Студопедия.Орг Главная | Случайная страница | Контакты | Мы поможем в написании вашей работы!  
 

Ничего себе испытание! Полная слепота!!!



— Что? И это говоришь — ты?!

— Да. Я.

— Ленка, да ты с ума сошла!

— А может, наоборот?

— Как это — наоборот?!

— Очень просто! Другие вон, живут без веры, без Бога, делают все, что хотят и хоть бы что! А я?

— Что ты?

- Ребенка своего, и то не могу увидеть! Если бы Бог был добрым, то разве Он допустил бы такое?! Отсюда следует только одно: что Он не такой уж и добрый, или… Его вообще нет!

— Ленка! Ленка! Опомнись! Что ты говоришь?

— То, что думаю. И не первый уже день. Сам рассуди. Ты же ведь у нас умный! Я с раннего детства верна Ему. Подружки — на дискотеки, на свидания, а я — в храм. И утром, и вечером! Вокруг все пьют, курят, ругаются, блудят, одним словом — грешат. А я молюсь. Вычитываю правила. Акафисты. Исповедаюсь. Причащаюсь. Часами стою на коленях. Каюсь со слезами в самомалейшем грехе. И что в итоге?

— Леночка…

— Что Леночка? Полная слепота, без всякой надежды на прозрение.

— Погоди! Постой! Ты сама просила рассудить…

— Ну и что?

— А вот что… Что самое легкое в нашей жизни?

— Что?

— Попасть в ад. А что самое тяжелое?

— Ну, судя по тому, что ты сказал — попасть в рай.

— Вот! Цена-то какая! Выше ее ничего на свете нет! Однажды в детстве я прочитал в какой-то книге:

Если б не было печали,

Мы б весну так не встречали.

Только тот и ценит счастье,

Кто изведал все печали!

— Красивые стихи. Ну и что?

— А то, что тут речь о земных, временных радостях и счастье. Путь к которым лежит через житейские скорби. Представь, какие препятствия нужно преодолеть человеку, чтобы достичь Вечных, Небесных!

— Да все это я и так без тебя знаю! Только одного не могу понять — почему все это именно мне?! За что меня Бог — так?!! А, Стасик?..

— Ну откуда я знаю? Может, для того, чтобы испытать твое терпение. Искренность твоей любви к Нему.
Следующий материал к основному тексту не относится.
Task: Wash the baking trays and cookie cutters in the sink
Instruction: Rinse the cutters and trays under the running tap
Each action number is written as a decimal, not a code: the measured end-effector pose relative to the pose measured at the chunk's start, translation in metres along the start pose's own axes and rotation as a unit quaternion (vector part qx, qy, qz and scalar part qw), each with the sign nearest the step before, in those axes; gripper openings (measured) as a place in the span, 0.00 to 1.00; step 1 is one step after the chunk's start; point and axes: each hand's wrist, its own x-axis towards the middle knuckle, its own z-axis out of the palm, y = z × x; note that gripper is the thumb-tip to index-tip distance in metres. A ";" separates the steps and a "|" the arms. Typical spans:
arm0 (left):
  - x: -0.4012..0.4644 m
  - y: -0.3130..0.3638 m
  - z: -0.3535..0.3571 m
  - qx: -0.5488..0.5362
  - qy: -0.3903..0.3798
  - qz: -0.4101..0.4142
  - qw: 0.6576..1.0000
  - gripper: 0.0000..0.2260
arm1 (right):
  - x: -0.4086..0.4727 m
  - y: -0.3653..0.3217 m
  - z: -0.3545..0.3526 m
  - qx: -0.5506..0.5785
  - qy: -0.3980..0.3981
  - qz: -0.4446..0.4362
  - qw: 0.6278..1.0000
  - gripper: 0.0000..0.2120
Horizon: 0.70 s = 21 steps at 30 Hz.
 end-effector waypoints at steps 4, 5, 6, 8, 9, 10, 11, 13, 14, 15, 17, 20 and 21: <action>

Крепость веры. Наконец, для еще бо̀льших венцов в Небесном Царстве. Как Он делал это с живущими почти совсем свято — ибо один был только безгрешен – Христос – старцам? И вот первое же серьезное испытание, так сказать, проверка на прочность веры…

- Ничего себе испытание! Полная слепота!!!

- А ты не подумала о том, сколько в этот самый момент людей лежат на операционных столах, сколько раковых больных доживают последние минуты, сколько заключенных томится в тюрьмах?

- Но многие из них страдают за дело! А мне-то, отдавшей Ему себя до конца, все это за что?

- А это уже вопрос не ко мне…

- А к кому же?

- К Богу! От себя я могу сказать лишь одно. Прости. Ты сама прекрасно знаешь, что со стороны всегда все виднее. Мне кажется, ты наступила на те же самые грабли, на которых я срезался я на олимпиаде.

- Ты хочешь сказать…

- Да, ты была излишне самоуверенна в себе. Считала себя уже спасенной, получившей, так сказать, абонемент в Царство Небесное. Еще там, как я только теперь понимаю, на Красной Площади. Когда говорила, что тебя никто и ничто не может оторвать от Бога. Как видишь – может. Но я уверен в том – временно!

- Ах, так! Я еще и виновата в том, что у меня была крепкая вера?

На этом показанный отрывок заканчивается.